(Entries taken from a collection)
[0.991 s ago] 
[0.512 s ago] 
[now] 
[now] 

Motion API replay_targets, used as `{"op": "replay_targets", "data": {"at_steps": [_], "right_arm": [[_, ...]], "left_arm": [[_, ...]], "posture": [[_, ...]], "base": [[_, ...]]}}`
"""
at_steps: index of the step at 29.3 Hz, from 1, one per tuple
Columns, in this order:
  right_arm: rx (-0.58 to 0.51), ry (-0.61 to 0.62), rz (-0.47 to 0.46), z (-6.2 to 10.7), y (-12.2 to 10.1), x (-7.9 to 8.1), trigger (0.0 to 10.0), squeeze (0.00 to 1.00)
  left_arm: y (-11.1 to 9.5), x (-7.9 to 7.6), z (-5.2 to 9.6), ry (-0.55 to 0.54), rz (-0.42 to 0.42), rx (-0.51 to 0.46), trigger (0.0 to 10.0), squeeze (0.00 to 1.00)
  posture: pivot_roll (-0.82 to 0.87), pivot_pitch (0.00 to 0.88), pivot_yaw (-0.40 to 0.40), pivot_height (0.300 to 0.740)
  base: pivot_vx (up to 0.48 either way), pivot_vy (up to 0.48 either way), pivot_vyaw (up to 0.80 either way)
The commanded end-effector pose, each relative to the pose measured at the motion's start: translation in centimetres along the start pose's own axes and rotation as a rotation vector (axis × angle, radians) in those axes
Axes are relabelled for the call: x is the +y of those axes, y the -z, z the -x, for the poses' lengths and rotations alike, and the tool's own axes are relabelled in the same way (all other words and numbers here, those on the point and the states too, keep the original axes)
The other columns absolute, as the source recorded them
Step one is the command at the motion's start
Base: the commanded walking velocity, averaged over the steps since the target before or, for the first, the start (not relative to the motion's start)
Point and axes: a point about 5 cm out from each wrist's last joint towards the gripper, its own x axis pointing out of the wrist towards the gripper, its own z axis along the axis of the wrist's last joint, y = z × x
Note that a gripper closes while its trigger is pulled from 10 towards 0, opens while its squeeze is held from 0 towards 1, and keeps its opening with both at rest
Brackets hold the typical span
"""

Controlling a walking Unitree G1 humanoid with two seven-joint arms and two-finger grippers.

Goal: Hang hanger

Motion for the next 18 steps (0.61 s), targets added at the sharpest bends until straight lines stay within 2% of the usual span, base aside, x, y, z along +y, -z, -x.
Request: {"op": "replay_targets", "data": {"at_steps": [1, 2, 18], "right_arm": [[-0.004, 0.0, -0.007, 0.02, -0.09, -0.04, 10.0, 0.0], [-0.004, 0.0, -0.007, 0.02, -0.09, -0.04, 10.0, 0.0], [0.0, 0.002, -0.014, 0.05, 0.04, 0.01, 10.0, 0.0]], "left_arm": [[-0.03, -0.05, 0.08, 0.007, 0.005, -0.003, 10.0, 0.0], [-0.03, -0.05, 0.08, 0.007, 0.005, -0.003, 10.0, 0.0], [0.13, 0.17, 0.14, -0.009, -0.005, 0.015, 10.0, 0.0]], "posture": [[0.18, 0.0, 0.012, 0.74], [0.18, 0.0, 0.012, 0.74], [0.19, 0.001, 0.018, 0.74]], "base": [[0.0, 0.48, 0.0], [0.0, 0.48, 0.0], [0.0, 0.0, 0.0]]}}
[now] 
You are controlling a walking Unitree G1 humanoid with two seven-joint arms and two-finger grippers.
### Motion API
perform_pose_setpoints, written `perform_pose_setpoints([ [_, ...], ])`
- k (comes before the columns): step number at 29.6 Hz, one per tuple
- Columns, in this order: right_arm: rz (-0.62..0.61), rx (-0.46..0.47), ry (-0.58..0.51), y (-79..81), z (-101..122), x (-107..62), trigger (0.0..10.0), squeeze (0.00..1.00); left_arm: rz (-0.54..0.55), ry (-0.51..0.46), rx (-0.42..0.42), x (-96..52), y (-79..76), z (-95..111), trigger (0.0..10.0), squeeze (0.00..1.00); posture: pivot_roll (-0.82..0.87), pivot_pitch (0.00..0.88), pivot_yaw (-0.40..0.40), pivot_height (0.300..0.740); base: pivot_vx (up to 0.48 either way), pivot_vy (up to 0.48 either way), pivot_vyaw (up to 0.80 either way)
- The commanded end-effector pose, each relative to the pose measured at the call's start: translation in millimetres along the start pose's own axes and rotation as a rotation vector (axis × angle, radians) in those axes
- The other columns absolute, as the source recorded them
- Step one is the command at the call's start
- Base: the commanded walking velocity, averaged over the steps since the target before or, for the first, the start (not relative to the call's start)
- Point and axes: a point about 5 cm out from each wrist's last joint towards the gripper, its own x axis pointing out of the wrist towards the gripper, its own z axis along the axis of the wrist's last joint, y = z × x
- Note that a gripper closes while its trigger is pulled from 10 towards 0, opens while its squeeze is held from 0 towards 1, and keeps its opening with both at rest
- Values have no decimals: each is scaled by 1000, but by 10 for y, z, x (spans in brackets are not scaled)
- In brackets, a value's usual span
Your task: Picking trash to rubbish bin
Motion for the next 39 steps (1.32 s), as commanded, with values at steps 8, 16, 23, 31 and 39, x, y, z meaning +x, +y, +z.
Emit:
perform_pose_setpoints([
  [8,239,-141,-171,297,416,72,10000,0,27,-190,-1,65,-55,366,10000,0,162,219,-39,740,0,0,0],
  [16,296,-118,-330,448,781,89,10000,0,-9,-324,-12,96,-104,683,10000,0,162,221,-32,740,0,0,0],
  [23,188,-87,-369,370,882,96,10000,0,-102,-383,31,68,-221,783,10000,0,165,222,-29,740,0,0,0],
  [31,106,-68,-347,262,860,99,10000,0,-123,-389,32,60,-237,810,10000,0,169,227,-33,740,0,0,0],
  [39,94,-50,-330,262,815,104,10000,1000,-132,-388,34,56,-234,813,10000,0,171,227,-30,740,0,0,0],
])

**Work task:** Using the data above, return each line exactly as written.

**Answer space:**
[0.991 s ago] 
[0.512 s ago] 
[now] 
[now] 

Motion API replay_targets, used as `{"op": "replay_targets", "data": {"at_steps": [_], "right_arm": [[_, ...]], "left_arm": [[_, ...]], "posture": [[_, ...]], "base": [[_, ...]]}}`
"""
at_steps: index of the step at 29.3 Hz, from 1, one per tuple
Columns, in this order:
  right_arm: rx (-0.58 to 0.51), ry (-0.61 to 0.62), rz (-0.47 to 0.46), z (-6.2 to 10.7), y (-12.2 to 10.1), x (-7.9 to 8.1), trigger (0.0 to 10.0), squeeze (0.00 to 1.00)
  left_arm: y (-11.1 to 9.5), x (-7.9 to 7.6), z (-5.2 to 9.6), ry (-0.55 to 0.54), rz (-0.42 to 0.42), rx (-0.51 to 0.46), trigger (0.0 to 10.0), squeeze (0.00 to 1.00)
  posture: pivot_roll (-0.82 to 0.87), pivot_pitch (0.00 to 0.88), pivot_yaw (-0.40 to 0.40), pivot_height (0.300 to 0.740)
  base: pivot_vx (up to 0.48 either way), pivot_vy (up to 0.48 either way), pivot_vyaw (up to 0.80 either way)
The commanded end-effector pose, each relative to the pose measured at the motion's start: translation in centimetres along the start pose's own axes and rotation as a rotation vector (axis × angle, radians) in those axes
Axes are relabelled for the call: x is the +y of those axes, y the -z, z the -x, for the poses' lengths and rotations alike, and the tool's own axes are relabelled in the same way (all other words and numbers here, those on the point and the states too, keep the original axes)
The other columns absolute, as the source recorded them
Step one is the command at the motion's start
Base: the commanded walking velocity, averaged over the steps since the target before or, for the first, the start (not relative to the motion's start)
Point and axes: a point about 5 cm out from each wrist's last joint towards the gripper, its own x axis pointing out of the wrist towards the gripper, its own z axis along the axis of the wrist's last joint, y = z × x
Note that a gripper closes while its trigger is pulled from 10 towards 0, opens while its squeeze is held from 0 towards 1, and keeps its opening with both at rest
Brackets hold the typical span
"""

Controlling a walking Unitree G1 humanoid with two seven-joint arms and two-finger grippers.

Goal: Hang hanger

Motion for the next 18 steps (0.61 s), targets added at the sharpest bends until straight lines stay within 2% of the usual span, base aside, x, y, z along +y, -z, -x.
Request: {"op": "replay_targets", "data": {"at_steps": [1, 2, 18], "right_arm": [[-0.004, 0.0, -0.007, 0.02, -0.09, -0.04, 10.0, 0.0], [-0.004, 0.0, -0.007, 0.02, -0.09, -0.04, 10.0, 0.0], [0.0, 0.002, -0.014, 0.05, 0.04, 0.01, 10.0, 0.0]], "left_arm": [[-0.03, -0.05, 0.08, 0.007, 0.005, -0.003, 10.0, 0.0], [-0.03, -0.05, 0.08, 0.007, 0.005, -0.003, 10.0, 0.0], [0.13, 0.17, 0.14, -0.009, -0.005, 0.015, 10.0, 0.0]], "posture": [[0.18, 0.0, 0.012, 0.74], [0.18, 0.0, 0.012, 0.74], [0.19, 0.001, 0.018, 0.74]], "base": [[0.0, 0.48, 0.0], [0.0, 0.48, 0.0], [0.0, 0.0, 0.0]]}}
[now] 
You are controlling a walking Unitree G1 humanoid with two seven-joint arms and two-finger grippers.
### Motion API
perform_pose_setpoints, written `perform_pose_setpoints([ [_, ...], ])`
- k (comes before the columns): step number at 29.6 Hz, one per tuple
- Columns, in this order: right_arm: rz (-0.62..0.61), rx (-0.46..0.47), ry (-0.58..0.51), y (-79..81), z (-101..122), x (-107..62), trigger (0.0..10.0), squeeze (0.00..1.00); left_arm: rz (-0.54..0.55), ry (-0.51..0.46), rx (-0.42..0.42), x (-96..52), y (-79..76), z (-95..111), trigger (0.0..10.0), squeeze (0.00..1.00); posture: pivot_roll (-0.82..0.87), pivot_pitch (0.00..0.88), pivot_yaw (-0.40..0.40), pivot_height (0.300..0.740); base: pivot_vx (up to 0.48 either way), pivot_vy (up to 0.48 either way), pivot_vyaw (up to 0.80 either way)
- The commanded end-effector pose, each relative to the pose measured at the call's start: translation in millimetres along the start pose's own axes and rotation as a rotation vector (axis × angle, radians) in those axes
- The other columns absolute, as the source recorded them
- Step one is the command at the call's start
- Base: the commanded walking velocity, averaged over the steps since the target before or, for the first, the start (not relative to the call's start)
- Point and axes: a point about 5 cm out from each wrist's last joint towards the gripper, its own x axis pointing out of the wrist towards the gripper, its own z axis along the axis of the wrist's last joint, y = z × x
- Note that a gripper closes while its trigger is pulled from 10 towards 0, opens while its squeeze is held from 0 towards 1, and keeps its opening with both at rest
- Values have no decimals: each is scaled by 1000, but by 10 for y, z, x (spans in brackets are not scaled)
- In brackets, a value's usual span
Your task: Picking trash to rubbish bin
Motion for the next 39 steps (1.32 s), as commanded, with values at steps 8, 16, 23, 31 and 39, x, y, z meaning +x, +y, +z.
Emit:
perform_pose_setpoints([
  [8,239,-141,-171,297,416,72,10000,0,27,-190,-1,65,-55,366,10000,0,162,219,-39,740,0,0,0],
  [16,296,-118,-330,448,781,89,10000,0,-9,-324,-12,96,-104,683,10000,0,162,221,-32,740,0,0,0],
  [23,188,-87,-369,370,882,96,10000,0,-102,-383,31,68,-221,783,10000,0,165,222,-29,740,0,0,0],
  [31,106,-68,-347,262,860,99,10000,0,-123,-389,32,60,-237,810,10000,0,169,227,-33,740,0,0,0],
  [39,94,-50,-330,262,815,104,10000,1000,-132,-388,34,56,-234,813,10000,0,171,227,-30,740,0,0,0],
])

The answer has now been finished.